Такие вот объятия готовила Колыма Нарбуту и его подельникам поздней осенью 1937 года».
А 23 июля 1937 года постановлением Особого совещания при НКВД СССР Владимир Нарбут был осуждён на пять лет лишения свободы по статьям 58-10 и 58-11 УК РСФСР. Он обвинялся в том, что входил в группу «украинских националистов – литературных работников», которая занималась антисоветской агитацией. Руководителем группы следствием был назначен, то есть – объявлен И.С. Поступальский. Помимо Нарбута, в группу якобы входили переводчики П.С. Шлейман (Карабан) и П.Б. Зенкевич, а также литературовед Б.А. Навроцкий. Осенью он был этапирован в пересыльный лагерь под Владивостоком, а в ноябре – транспортирован в Магадан.
Поступальский и его подельники вошли в 135-ю тысячу заключённых «Севвостлага». У Нарбута, отправленного на Колыму несколько позднее, личное дело имело № 141518.
В 1937 году на Колыму проследовало 14 этапов, доставивших 40165 человек. К концу года общее число привезенных на Колыму з/к, начиная с июня 1932 года (первый этап – 2066 человек, это также к вопросу о темпах освоения), превысило 145 тысяч человек.
Ещё более высокими темпами Колыма “заселялась” в следующем году: 17 этапов доставили 70422 з/к. Но рекордным, несмотря на то что ещё 17 ноября 1938 года было принято постановление СНК и ЦК ВКП(б) “Об арестах, прокурорском надзоре и ведении следствия”, остановившее разгул “ежовщины”, был для Колымы 1939-й год – более 78 тысяч человек! Объясняется это, видимо, тем, что хотя бериевская “оттепель” и повлекла прекращение определённого числа следственных дел и даже освобождение нескольких десятков тысяч уже осуждённых, но их общее количество было несоизмеримо большим и где-то их надо было размещать. А где, как не на Колыме? Тем более, что она приближалась в тот момент к своему рекордному за все годы существования производственному показателю – 80 тонн добытого золота, а потому настойчиво требовала свежей рабочей силы.

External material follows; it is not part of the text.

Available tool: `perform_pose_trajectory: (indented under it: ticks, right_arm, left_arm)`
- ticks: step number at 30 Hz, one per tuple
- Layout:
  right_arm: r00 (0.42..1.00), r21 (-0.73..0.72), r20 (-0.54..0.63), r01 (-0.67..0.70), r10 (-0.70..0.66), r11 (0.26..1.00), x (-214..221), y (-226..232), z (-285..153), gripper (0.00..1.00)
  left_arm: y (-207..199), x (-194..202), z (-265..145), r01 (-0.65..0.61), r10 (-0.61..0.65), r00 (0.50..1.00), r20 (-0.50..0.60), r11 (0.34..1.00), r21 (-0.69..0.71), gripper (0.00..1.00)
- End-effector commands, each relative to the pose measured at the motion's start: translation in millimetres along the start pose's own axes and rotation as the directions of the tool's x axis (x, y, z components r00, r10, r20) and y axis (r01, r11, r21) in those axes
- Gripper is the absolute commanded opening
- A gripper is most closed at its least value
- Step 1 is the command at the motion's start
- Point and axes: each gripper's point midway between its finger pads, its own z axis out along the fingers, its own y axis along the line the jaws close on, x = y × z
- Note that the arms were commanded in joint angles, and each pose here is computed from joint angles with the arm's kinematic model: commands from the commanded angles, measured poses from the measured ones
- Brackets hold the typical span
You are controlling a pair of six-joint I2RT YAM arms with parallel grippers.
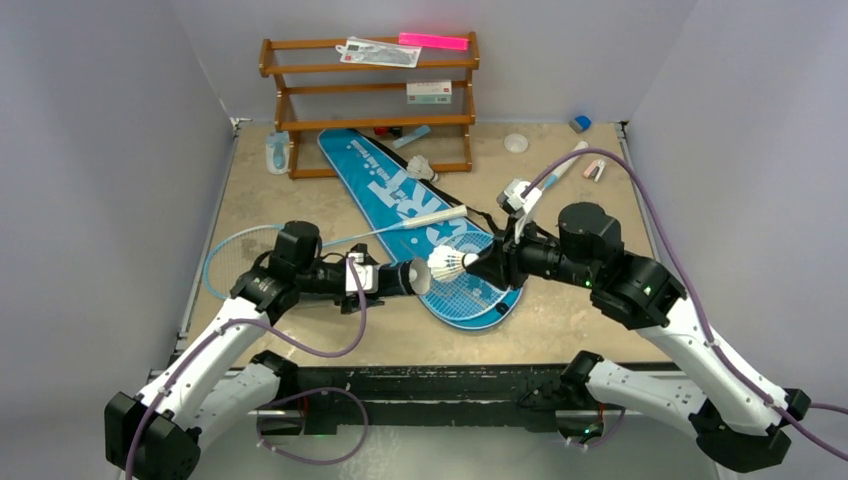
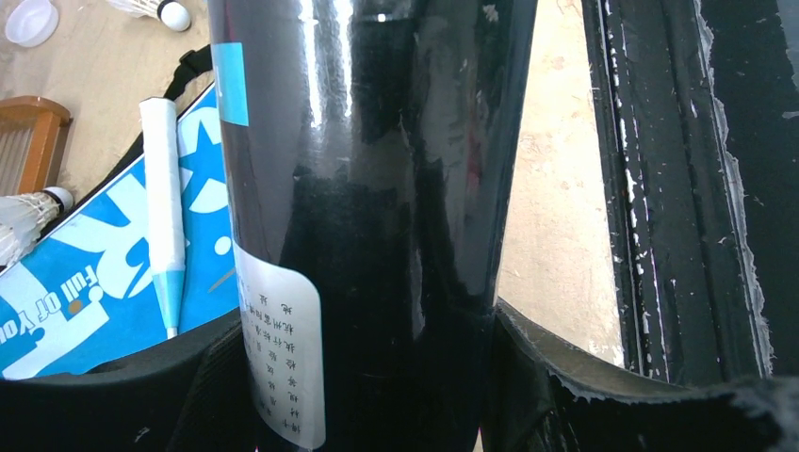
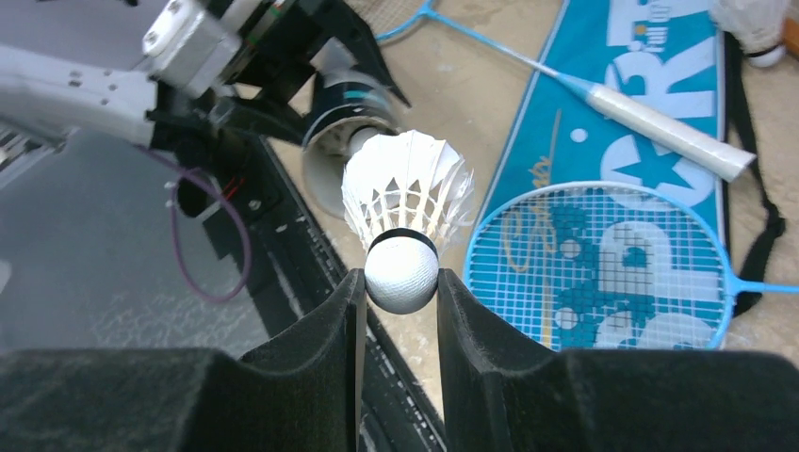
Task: Pack up the badminton gear
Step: Pick up the shuttlecock from the racket bag, then place the shuttlecock at the shuttle tube.
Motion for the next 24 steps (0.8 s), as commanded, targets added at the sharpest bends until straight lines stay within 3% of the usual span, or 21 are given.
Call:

По-разному сложились в дальнейшем судьбы друзей, угодивших в жернова ГУЛАГа, писал Александр Бирюков. Счастливее других оказались Поступальский и Шлейман – им удалось дождаться освобождения. Умерли, находясь в колымских лагерях, Зенкевич и Навроцкий. А самая трагическая судьба выпала на долю Нарбута. Растянувшееся более чем на год мучительное следствие, ожидание того, как решится его судьба, а затем утомительно долгий этап ещё более усугубили состояние его здоровья.
Арестован он был по делу переводчиков украинской прозы (а он стал таковым) вместе с Павлом Зенкевичем (однофамильцем поэта), Игорем Поступальским и Шлейманом-Карабаном. (Последний вернулся из концлагеря в хрущёвские годы и рассказал, что Нарбут погиб, упав с катера в ледяное море, когда их перевозили с материка на Колыму. Ещё он рассказал, что их, четверых, посадили по доносу Бориса Турганова, тоже переводчика с украинского, между прочим, одного из персонажей знаменитой “Иванькиады” Войновича.)